### PROBLEM DESCRIPTION
Bring together every line in the data that includes "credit".

[Data extracted from a collection]
BEGIN
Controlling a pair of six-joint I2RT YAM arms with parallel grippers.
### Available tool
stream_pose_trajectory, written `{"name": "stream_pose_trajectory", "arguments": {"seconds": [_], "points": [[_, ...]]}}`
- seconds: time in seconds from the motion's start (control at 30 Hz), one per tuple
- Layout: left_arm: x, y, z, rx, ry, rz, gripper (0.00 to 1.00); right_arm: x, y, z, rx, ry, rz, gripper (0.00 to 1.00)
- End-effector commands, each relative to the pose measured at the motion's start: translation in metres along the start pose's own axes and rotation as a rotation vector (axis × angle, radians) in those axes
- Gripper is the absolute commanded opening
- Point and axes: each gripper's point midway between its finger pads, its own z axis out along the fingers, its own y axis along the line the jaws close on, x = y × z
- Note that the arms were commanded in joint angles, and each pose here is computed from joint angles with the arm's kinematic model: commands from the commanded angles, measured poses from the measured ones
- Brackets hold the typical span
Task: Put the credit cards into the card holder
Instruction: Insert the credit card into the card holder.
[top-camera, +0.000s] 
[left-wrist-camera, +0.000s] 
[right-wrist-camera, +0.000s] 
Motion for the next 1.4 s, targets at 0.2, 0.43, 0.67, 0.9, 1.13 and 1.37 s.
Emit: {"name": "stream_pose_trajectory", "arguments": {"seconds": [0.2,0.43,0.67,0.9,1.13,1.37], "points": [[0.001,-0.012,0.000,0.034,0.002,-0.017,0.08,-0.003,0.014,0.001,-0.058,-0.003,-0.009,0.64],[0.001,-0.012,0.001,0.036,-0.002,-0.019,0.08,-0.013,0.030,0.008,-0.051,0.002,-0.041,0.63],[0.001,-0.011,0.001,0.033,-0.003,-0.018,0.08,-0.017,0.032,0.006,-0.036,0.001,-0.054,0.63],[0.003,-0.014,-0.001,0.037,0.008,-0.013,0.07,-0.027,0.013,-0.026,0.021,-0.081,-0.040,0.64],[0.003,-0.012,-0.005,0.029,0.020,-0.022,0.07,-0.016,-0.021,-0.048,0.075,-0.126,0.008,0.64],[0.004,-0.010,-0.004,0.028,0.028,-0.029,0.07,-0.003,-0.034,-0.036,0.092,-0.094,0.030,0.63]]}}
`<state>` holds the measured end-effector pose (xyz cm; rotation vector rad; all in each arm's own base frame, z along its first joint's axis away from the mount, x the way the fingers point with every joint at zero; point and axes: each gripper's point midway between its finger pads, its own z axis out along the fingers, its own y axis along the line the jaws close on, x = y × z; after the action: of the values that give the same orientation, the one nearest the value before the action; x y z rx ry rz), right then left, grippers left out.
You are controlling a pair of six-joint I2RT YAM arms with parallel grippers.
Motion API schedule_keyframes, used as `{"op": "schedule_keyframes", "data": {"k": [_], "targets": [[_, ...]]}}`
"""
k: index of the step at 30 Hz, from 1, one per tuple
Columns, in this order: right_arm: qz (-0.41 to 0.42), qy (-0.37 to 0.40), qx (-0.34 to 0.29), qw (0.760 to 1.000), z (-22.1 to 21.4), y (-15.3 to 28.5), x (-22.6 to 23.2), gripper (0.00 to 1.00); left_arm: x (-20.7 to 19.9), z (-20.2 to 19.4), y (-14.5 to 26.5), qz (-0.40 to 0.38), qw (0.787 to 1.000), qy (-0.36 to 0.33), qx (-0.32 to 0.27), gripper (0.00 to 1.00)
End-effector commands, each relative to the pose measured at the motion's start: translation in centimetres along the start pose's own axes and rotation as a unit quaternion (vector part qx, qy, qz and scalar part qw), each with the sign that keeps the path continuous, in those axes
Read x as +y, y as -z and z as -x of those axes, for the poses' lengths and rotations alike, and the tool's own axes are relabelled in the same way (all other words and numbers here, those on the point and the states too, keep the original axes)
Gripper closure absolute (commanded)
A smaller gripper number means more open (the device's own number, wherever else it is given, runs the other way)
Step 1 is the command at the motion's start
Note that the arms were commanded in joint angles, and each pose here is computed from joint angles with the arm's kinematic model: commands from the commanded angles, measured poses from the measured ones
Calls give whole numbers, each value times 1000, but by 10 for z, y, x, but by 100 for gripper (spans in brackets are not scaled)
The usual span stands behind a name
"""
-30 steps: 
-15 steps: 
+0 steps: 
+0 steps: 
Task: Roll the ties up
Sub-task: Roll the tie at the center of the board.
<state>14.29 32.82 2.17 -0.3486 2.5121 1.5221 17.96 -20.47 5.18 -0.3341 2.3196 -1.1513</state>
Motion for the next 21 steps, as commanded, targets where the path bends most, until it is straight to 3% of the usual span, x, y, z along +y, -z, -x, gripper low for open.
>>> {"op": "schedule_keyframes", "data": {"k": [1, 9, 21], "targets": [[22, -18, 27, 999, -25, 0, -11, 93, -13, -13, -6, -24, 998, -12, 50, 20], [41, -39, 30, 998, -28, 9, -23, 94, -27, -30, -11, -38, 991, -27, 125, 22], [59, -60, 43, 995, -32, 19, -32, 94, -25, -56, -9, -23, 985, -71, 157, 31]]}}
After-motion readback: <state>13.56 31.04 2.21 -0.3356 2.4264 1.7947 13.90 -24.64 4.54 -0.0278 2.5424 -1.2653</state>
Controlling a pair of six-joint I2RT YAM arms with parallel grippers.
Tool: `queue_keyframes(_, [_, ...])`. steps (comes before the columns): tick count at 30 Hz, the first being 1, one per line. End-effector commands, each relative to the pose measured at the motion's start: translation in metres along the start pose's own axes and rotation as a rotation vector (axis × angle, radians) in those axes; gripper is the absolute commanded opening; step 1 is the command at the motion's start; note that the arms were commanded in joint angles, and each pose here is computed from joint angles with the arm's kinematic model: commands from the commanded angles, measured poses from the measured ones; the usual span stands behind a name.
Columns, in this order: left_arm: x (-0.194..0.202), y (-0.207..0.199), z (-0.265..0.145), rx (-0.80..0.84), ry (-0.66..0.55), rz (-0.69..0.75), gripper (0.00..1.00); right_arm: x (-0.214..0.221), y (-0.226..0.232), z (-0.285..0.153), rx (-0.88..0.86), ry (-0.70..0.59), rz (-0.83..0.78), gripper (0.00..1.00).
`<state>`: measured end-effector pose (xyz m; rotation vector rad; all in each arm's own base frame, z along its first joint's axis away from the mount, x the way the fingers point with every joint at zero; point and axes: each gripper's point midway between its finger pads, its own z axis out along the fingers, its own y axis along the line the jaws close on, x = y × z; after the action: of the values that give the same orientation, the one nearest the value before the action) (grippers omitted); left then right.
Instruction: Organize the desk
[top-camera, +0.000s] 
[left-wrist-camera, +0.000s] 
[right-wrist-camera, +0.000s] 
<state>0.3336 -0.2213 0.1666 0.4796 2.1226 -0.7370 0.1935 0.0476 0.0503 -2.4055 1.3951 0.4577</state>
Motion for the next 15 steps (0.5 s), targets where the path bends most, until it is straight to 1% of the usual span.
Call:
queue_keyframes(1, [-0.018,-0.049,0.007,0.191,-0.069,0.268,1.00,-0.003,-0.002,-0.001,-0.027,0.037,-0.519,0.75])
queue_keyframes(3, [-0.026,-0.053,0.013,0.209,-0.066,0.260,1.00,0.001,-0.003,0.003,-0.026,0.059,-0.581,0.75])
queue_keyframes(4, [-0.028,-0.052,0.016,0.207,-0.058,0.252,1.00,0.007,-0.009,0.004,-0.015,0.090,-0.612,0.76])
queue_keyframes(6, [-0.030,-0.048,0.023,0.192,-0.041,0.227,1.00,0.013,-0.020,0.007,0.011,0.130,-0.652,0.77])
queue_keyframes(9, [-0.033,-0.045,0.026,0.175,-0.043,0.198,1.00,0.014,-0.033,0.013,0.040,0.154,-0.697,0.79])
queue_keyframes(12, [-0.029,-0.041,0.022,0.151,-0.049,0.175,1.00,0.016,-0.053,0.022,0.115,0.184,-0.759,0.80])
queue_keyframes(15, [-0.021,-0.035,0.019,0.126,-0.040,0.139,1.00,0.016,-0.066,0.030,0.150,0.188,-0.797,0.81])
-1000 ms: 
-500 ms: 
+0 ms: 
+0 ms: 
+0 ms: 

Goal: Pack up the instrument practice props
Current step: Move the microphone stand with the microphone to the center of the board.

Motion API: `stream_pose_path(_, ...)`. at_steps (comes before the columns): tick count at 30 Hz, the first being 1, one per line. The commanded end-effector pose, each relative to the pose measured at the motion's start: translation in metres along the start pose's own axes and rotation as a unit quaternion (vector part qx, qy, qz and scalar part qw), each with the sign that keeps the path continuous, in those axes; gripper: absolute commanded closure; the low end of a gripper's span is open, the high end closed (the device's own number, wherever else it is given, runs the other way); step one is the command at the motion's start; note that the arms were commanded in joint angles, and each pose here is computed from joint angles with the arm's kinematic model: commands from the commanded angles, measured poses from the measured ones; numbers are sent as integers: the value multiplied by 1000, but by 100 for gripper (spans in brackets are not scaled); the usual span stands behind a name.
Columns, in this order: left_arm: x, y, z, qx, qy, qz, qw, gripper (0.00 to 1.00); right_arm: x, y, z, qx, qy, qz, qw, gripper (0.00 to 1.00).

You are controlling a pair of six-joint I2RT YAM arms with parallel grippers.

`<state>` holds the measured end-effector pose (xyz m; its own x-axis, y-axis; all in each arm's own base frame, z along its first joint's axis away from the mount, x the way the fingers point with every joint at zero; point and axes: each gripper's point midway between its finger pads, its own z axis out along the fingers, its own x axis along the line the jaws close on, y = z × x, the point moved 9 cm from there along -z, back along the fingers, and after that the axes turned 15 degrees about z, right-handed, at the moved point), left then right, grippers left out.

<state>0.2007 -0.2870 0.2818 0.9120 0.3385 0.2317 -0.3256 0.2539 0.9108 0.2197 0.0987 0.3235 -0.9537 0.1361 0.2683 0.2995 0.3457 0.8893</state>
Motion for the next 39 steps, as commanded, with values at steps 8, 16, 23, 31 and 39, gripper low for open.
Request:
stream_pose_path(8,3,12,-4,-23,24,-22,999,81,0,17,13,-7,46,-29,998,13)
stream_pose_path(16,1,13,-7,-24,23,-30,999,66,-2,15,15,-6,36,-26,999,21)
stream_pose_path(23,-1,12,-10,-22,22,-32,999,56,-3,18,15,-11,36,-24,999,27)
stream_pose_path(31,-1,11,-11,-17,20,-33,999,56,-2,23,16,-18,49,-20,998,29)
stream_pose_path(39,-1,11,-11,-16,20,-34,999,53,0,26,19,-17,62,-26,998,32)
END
### EXERCISE SOLUTION
Task: Put the credit cards into the card holder
Instruction: Insert the credit card into the card holder.

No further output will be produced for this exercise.